Floor space within a data centre is often limited and required for revenue generating server racks. Modular component UPS systems can be expanded vertically provided there is room within the existing cabinet for additional UPS modules. Alternatively a modular component UPS system can expand horizontally with the addition of a further UPS cabinet. This approach can save valuable space within a data centre. Advances in the design of standalone UPS systems have also led to the introduction of smaller-footprint systems and taller cabinet designs. Although a modular UPS system can offer a more ‘future proof’ approach with right-sizing, no UPS should ever be 100 per cent loaded as this leaves no room for expansion and leads to increased component stress.

The data centre of the future

Continued pressure on data centres to comply with environmental legislation and to cope with bigger data demands than ever mean that this type of technology will play a central role in the future. Modular UPS has the potential to be a game changer in the data centre environment and impact on efficiency, resiliency and cost – all key factors for consideration by the data centre manager.

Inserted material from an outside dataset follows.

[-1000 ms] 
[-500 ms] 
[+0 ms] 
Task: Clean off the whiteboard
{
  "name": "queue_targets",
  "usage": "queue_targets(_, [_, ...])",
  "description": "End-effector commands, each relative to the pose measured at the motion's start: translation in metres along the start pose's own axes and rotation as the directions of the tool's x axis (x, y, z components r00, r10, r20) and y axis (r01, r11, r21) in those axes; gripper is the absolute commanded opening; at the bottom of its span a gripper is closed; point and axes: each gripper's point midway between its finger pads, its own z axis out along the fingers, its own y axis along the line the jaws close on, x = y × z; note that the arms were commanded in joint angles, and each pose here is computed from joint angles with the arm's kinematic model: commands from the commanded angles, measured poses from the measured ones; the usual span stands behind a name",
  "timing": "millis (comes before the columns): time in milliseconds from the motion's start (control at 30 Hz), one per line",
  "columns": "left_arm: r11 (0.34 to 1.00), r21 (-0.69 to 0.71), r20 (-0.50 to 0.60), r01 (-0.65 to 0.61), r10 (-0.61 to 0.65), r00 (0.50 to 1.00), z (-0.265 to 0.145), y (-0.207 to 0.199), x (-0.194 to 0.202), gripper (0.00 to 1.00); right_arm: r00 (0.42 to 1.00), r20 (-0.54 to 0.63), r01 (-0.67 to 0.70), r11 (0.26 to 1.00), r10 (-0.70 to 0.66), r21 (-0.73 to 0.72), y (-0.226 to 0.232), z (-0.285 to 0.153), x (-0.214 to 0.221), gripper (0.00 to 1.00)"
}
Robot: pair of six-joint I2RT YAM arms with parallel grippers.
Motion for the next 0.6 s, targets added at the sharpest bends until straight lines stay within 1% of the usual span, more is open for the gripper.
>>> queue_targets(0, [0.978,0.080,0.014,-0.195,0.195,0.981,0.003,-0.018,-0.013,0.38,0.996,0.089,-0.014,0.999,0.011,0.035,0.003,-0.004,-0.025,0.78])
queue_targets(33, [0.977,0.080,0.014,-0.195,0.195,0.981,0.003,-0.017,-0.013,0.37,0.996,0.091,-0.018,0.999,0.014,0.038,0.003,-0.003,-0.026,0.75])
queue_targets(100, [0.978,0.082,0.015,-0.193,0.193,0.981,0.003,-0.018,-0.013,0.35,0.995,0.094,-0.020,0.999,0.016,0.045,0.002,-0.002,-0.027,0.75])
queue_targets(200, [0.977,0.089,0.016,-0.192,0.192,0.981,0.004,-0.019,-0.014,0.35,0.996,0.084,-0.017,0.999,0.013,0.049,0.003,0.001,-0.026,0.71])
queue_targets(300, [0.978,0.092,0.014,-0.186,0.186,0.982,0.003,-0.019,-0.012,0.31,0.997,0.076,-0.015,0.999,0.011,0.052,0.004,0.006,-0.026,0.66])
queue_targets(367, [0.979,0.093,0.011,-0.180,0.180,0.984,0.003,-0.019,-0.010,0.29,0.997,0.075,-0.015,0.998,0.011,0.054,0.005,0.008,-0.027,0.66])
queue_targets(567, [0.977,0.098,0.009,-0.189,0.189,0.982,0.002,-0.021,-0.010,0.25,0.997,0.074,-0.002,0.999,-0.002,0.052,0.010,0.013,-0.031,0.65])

The most advanced power supply yet

Riello UPS has recently launched its Multi Power UPS, a modular three-phase double conversion system scalable for any business requirements.

With a power density of 400kW/m2, the Multi Power a leader in its field. Using up to 28 power modules of 42kW each, it gives complete scalability from 42kW to 1176kW.

It also maintains high efficiency in online mode operation of up to 96.5 per cent even at low loads of 20 per cent. The Multi Power UPS demonstrates how high levels of resilience can easily be achieved and still be affordable with N+2 redundancy.

A sophisticated connectivity panel on the front allows full status visibility of the UPS modules and battery. Maintenance is also simpler as the units can be accessed from the front of the system and the modules are hot-swappable, reducing any maintenance related downtime.